Table 4. BDTTs of TiAl Alloys for Different Strain Rates.

Material	Microstructure	Strain Rate in 10−4 s−1	BDTT (°C)	BDTT Evaluation by	Reference
Ti-48Al-2Nb-0,7Cr-0.3Si	Fully lamellar	0.46–9.2	770–845	Method presented in this study	This study
Ti-48Al-2Nb-0,7Cr-0.3Si	Fully lamellar	1	750–800	Tensile tests, see Figure 4 in this study	[12]
TiAlMnNb	Nearly lamellar	0.1–100	750–1000	Tensile tests	[6]
TiAlMnNbB	Nearly lamellar	0.1–100	612–837	Tensile tests	[6]
Ti-46Al-3Nb-2Cr-0.2W	Fully lamellar	1–20	800–870	Tensile tests	[11]
Ti-46Al-3Nb-2Cr-0.2W	Duplex	1–20	700–780	Tensile tests	[11]
TiAl	L + segregated γ	1	800	Tensile tests	[7]
TiAl	-	-	700–800	Tensile tests	[8]
Ti-47Al-2Cr-2Nb-0.2B	Fully lamellar	5	800	Tensile tests	[21]
Ti-43.5Al-4Nb-1Mo-0.1B (TNM alloy)	Nearly lamellar γ	0.8	700–800	Tensile tests	[22]
Ti-44Al-4Nb-4V-0.3Mo-Y (novel β-γ TiAl alloy)	Nearly lamellar	1	800–850	Tensile tests	[23]
Ti-47Al-3Cr-3Nb	Duplex	-	700–800	Four-point bending tests	[24]

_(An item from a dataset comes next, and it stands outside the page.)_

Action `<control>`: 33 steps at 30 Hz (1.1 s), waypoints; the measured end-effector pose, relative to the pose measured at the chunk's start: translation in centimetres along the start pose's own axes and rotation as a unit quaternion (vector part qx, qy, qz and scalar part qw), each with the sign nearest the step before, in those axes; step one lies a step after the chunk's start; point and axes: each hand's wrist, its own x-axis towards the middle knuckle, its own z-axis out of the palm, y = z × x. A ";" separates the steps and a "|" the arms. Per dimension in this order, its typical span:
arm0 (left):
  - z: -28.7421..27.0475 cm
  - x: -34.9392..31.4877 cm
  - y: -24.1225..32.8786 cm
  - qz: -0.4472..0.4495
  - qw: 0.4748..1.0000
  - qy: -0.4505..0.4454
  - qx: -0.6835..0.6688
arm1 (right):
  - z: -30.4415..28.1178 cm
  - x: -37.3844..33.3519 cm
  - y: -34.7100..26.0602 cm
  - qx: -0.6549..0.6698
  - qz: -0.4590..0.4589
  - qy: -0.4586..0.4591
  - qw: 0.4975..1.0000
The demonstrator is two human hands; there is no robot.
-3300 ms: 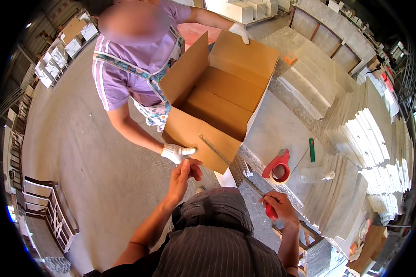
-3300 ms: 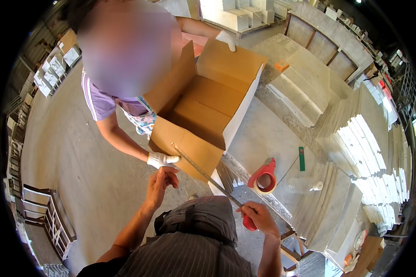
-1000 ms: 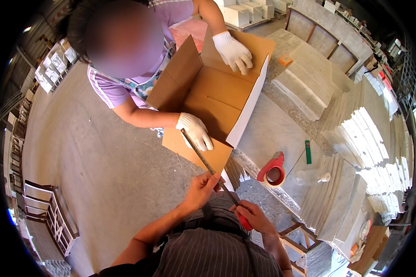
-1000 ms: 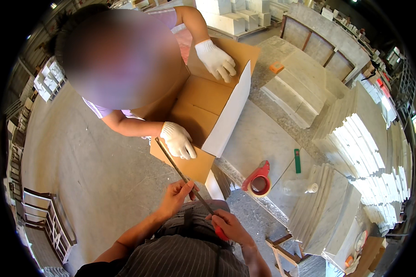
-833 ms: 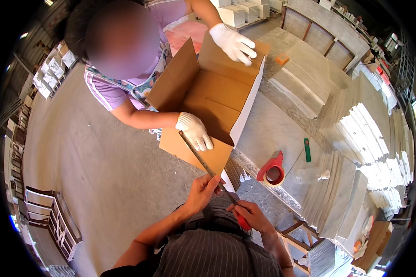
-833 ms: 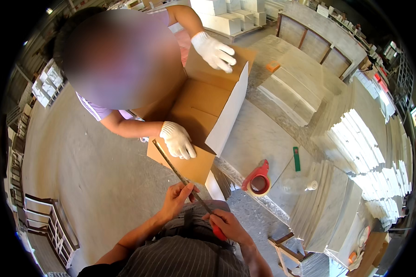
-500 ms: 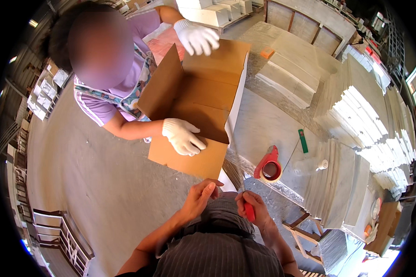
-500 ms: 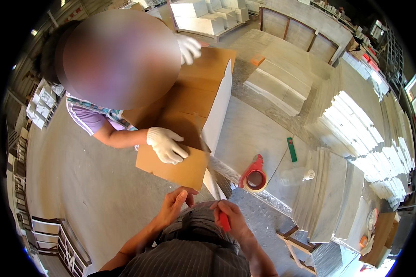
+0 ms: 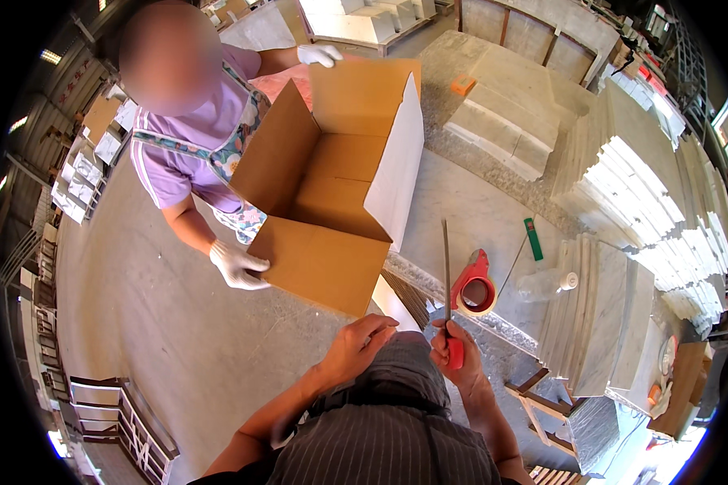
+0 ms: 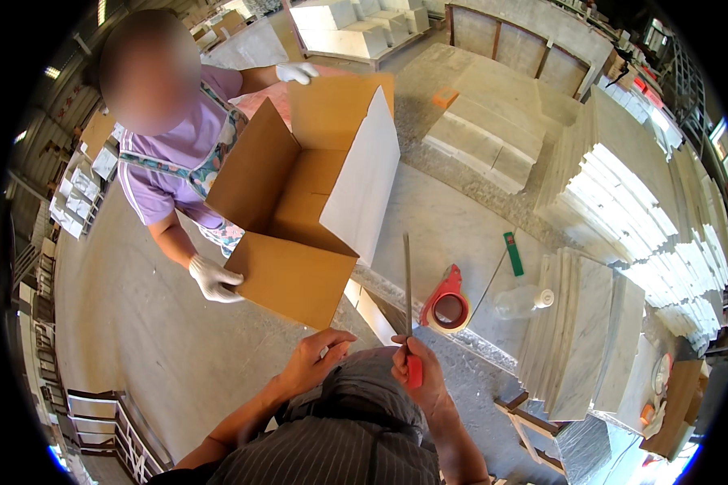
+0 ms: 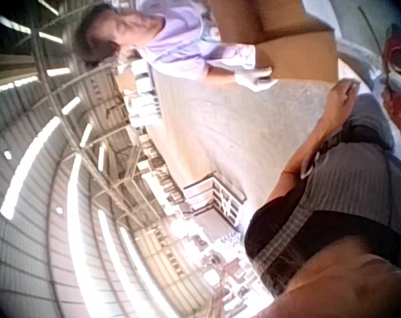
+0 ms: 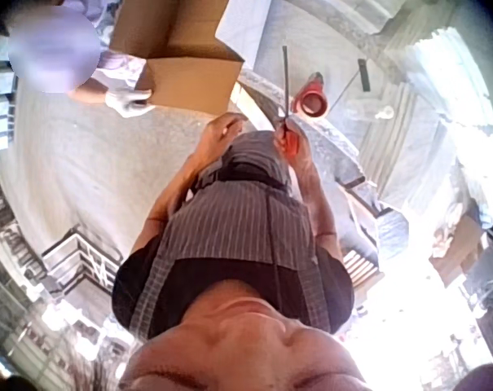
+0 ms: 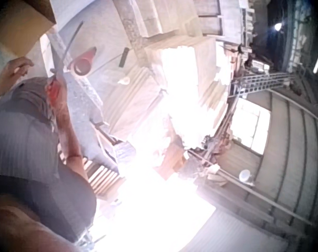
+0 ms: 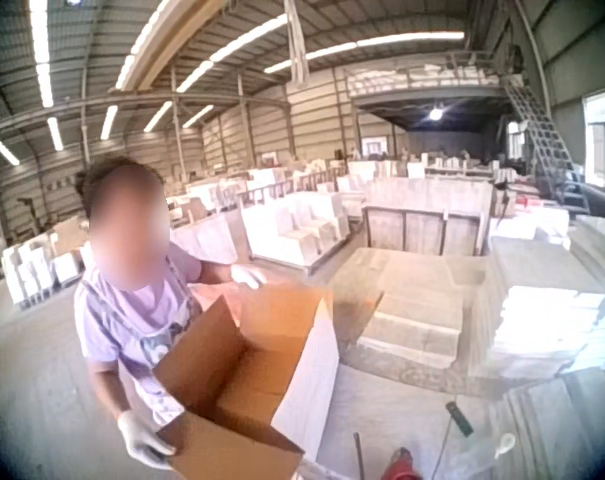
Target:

. Hence, each of the three load strategies together with the presented method in this study can be used to determine the BDTT of a material by using a single specimen. In order to find the effect of deformation rate on the BDTT, also by using a single specimen, we suggest the load strategy used in experiment B.

5. Conclusions

Three cyclic load strategies on single specimens have been employed to find the BDTT of a fully lamellar Ti-48Al-2Nb-0.7Cr-0.3Si alloy. The relationship between temperature and plastic strain amplitude, resulting from isothermally applied triangular cycles was analyzed to determine the BDTT. The results coincide well with conventionally measured BDTTs using multiple specimens from literature. An apparent BDT activation energy of the investigated alloy was measured as 343 kJ/mol, indicating that the BDT is controlled by diffusion mechanisms. Applying the loading strategy including two deformation rates and using the methodology presented in this paper, the BDTT of a material and the effect of strain rate on it can be calculated by using only one specimen.